The workflow knowledge discovery stems from the concepts of business process intelligence [13] and workflow intelligence [14]. In [13], the authors claimed that business process intelligence is a suite of integrated software tools aiming at managing the workflow execution quality by providing several features, such as analysis, prediction, monitoring, control, and optimization. Through a business process intelligence suite, we can accomplish a higher level of enhancement, such as the detection and prevention of nonconformances through auditing [15], refining workflow data preparations, and integrating other data mining techniques, in managing the quality of the workflow execution. The work in [13] is much closer to the conceptual contribution described herein, whereas the approach in [14] is much more concrete. In [14], the authors proposed a framework of control-path oriented workflow intelligence and quality improvement to achieve a higher degree of the workflow traceability and discoverability, and devised an efficient control-path analysis approach through the concept of a minimal workflow model. In particular, the discovered knowledge in the proposed framework is a quantitative measure of runtime enactments according to each control-path generated from a workflow model. The control paths and reachable paths with frequencies of their runtime enactments become valuable knowledge for redesigning and reengineering the corresponding workflow model.
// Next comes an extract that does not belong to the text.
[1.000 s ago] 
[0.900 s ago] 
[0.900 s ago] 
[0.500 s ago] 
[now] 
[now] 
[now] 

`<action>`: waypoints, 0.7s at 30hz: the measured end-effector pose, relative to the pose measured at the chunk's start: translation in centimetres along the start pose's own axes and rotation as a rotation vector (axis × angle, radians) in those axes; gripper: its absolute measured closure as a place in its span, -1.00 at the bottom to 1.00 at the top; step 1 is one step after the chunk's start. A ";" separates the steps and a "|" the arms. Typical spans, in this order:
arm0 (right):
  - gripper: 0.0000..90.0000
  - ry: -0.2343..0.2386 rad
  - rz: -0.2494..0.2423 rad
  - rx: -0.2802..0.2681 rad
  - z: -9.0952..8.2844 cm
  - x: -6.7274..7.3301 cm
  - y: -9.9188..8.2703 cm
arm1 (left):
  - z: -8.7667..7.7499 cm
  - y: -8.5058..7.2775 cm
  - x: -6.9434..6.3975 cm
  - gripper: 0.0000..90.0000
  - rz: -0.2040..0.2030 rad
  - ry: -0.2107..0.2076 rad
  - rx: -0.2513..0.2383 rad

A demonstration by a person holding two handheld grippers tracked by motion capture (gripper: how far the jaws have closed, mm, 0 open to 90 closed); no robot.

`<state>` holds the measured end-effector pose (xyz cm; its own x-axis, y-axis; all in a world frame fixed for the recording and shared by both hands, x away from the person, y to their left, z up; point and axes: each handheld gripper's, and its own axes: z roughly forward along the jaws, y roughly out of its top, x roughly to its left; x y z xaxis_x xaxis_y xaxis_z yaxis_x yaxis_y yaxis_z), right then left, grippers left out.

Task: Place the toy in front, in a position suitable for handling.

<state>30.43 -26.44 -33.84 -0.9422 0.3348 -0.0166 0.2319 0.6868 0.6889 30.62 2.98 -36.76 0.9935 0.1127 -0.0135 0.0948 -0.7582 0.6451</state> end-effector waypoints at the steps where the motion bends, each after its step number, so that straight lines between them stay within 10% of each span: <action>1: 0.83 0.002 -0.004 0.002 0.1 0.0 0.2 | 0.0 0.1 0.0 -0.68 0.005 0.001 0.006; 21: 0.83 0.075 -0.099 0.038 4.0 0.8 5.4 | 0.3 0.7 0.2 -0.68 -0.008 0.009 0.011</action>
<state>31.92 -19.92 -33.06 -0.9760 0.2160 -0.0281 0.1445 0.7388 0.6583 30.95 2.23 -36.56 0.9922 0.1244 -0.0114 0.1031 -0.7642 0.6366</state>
From the viewpoint of workflow intelligence, in particular, workflow knowledge discovery needs to connect all perspectives such as the behavioral, temporal, organizational, and performance perspectives. From an organizational viewpoint, Kim [16] first triggered the initiation of the human-centered knowledge discovery issue on workflows by observing the collaborative behaviors among the workflow performers. The authors proposed a formal approach using an algorithm that can discover a procedural collaboration network among the workflow performers. Following this approach, the work in [17] became a major turning point in human-centered workflow knowledge discovery. In their study, the authors understood the workflow performers’ network as the relationships of work transferences (which they call a handover) among the workflow performers. In other words, they interpreted the concept of a workflow performer network into the concept of a social network and analyzed them by using social network analysis (SNA) techniques. Furthermore, Song et al. [18] attempted to discover organizational models as well as workflow performer networks, and measured their performance. They defined this analytics based on event logs as a more comprehensive term, organizational mining. In addition, Park et al. [19] developed another approach and system for analyzing the social networks of workflow performers using process models. As such, SNA techniques facilitate the discovery of organizational structures among workflow performers and those applications for acquiring human-centered knowledge [17,18,19], including the measurement of employee contribuion [19], resource community detection [20,21], and recommendation [22,23].

In addition to these studies, results related to the integrated concept of workflows and social networks for dealing with the discovery of temporal workflow patterns [24], and mining techniques to be used for workflow resource allocation [25]. Beyond the discovery of human-centered knowledge, Hong et al. [26] presented a methodology for redesigning an organizational structure based on the results of social networks analyzed from workflow enactment event logs. In addition, to address a sustainable analysis, Appice et al. [27] proposed a technique for continually updating a social network discovered from event logs. Through their approach, it is possible to track changes to a social network and gain knowledge from its histories in terms of the dynamics. As an industrial case study, Aloini et al. [28] analyzed a social network among port logistics workers by using workflow mining and SNA techniques. The results from the study suggest that handover relationships of such workers affect the overall performance of the export process efficiency.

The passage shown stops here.